Lured from retirement
Miller was happily retired, living in Young Harris with his wife, Shirley, and their two yellow Labs, teaching at the local college, when Georgia Gov. Roy Barnes came calling back in 2000. The state's Republican senator, Paul Coverdell, had died suddenly and Barnes wanted his fellow Democrat to fill the vacancy.
Miller was loath to accept the appointment, having long given up his desire to go to Washington. (He even turned down a dream job to be Navy secretary under Clinton.) Miller told Barnes no, but relented when pressed. It was the old Marine in him, he told reporters. "I have an obligation to give but one response when my governor asks me to serve," Miller said, "the response that was drilled into me at boot camp in Parris Island: 'Yes, sir!' "
Today, he makes little secret of his disgust for Washington and most of the left-leaning Democrats who dominate the party on Capitol Hill. "There have been times, especially my first couple of years up here, where I wish I would just wake up and it all would have been a dream," Miller says in a voice redolent with contempt. "But I have come around to now believing that I'm glad I came.

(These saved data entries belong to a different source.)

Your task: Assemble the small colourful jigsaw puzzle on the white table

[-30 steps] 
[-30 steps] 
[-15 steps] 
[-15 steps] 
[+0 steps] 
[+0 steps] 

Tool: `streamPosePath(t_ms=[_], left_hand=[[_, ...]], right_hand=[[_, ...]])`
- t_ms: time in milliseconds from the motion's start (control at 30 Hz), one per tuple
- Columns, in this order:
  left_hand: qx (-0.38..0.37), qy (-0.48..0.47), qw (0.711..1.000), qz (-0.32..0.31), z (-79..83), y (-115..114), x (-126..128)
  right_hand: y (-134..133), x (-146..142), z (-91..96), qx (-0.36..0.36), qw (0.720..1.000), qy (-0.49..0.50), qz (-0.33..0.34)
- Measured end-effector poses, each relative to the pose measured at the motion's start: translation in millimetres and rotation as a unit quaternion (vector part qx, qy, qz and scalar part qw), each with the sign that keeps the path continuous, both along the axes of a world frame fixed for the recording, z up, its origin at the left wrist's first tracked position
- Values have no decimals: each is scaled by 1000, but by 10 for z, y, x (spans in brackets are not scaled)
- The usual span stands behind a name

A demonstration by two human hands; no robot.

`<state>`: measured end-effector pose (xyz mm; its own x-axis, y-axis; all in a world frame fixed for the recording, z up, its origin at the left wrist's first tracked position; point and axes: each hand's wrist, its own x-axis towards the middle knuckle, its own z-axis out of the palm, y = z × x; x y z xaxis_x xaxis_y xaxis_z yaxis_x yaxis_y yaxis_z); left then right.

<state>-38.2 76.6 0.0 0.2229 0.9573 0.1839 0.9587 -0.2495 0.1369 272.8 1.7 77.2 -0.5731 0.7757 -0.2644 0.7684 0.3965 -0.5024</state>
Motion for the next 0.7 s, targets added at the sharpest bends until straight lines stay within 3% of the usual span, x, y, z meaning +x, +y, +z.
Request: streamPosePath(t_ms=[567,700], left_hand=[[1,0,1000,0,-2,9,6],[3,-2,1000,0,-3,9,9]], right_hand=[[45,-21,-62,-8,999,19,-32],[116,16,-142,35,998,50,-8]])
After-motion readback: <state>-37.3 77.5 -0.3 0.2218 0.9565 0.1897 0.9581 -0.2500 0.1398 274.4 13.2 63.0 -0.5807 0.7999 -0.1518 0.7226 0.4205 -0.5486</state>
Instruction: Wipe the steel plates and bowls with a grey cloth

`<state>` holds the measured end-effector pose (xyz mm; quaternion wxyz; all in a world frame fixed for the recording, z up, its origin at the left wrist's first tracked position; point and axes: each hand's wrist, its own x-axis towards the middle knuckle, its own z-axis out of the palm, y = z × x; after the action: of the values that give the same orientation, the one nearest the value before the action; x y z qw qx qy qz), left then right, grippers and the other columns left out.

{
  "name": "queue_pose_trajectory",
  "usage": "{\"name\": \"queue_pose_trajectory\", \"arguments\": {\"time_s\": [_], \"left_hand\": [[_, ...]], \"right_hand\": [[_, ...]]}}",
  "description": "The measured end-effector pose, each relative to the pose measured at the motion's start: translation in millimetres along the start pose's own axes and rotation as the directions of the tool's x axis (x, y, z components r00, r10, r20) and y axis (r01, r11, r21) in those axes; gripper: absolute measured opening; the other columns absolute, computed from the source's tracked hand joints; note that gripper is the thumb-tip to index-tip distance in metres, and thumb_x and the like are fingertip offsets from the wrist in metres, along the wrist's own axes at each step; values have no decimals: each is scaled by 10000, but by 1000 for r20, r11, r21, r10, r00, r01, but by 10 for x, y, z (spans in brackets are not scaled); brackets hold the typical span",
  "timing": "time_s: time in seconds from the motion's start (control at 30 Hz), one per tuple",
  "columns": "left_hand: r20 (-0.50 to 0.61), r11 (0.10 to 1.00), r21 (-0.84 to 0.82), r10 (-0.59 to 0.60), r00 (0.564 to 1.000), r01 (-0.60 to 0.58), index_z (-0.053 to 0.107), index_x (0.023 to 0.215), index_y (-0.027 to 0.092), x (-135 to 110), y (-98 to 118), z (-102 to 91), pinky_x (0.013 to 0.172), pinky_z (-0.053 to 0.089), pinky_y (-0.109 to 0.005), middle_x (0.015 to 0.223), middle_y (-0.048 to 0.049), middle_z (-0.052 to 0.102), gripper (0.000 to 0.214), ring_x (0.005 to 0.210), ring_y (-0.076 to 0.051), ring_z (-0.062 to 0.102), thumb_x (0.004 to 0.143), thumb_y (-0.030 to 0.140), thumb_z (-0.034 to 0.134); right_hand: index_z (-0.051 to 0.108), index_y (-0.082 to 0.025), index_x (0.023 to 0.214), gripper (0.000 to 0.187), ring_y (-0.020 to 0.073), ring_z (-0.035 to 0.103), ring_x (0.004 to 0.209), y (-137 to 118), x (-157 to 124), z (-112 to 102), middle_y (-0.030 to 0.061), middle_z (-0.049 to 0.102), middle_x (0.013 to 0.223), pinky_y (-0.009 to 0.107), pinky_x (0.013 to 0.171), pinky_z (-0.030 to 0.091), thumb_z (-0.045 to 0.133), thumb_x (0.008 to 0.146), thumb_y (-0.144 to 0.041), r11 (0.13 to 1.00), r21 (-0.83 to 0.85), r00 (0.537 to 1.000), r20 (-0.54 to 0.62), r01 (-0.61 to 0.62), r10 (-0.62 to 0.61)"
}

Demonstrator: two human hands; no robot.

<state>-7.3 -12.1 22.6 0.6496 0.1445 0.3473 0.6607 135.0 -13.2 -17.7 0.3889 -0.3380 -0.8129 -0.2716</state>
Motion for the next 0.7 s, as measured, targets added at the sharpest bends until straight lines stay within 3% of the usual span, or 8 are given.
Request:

It's been a very instructional process.... I would not have wanted to go to my grave without seeing just how messed up this system is in Washington."
Like many who arrived before him, Miller acknowledges the difficulty of going from being a hands-on, snap-to-it executive to one of 100 senators slogging through a legislative body meant to run at a glacial pace. He recounted a conversation with fellow Democrat Joseph Biden of Delaware, who approached a glum-looking Miller not long into his term. "You have to go through three stages, I guess kind of like death," Miller says. "He said the first stage is you can't believe this place.... The second stage is anger. You want to change it. And then the third stage, finally, you get around to accept it. Well, I haven't been around long enough to accept it. I'm still in that anger stage Sen. Biden talked about."
Why Miller chooses to vent that anger against his party is a puzzlement to a great many observers. Some plumb for psychological reasons, saying he craves the attention, or wants to get back at those Democrats who talked him out of his contented retirement. Some say Miller has given voice to a sentiment a lot of Democrats feel -- that the party needs to focus more on the kitchen-table concerns of average Americans -- but taken the argument to a reckless extreme. "He's gone from the guy who'd like to see his party changed and turned into the guy who'd like to see his party abolished," said James Carville, the Democratic strategist who helped make Miller governor then, at his behest, helped get Clinton elected president.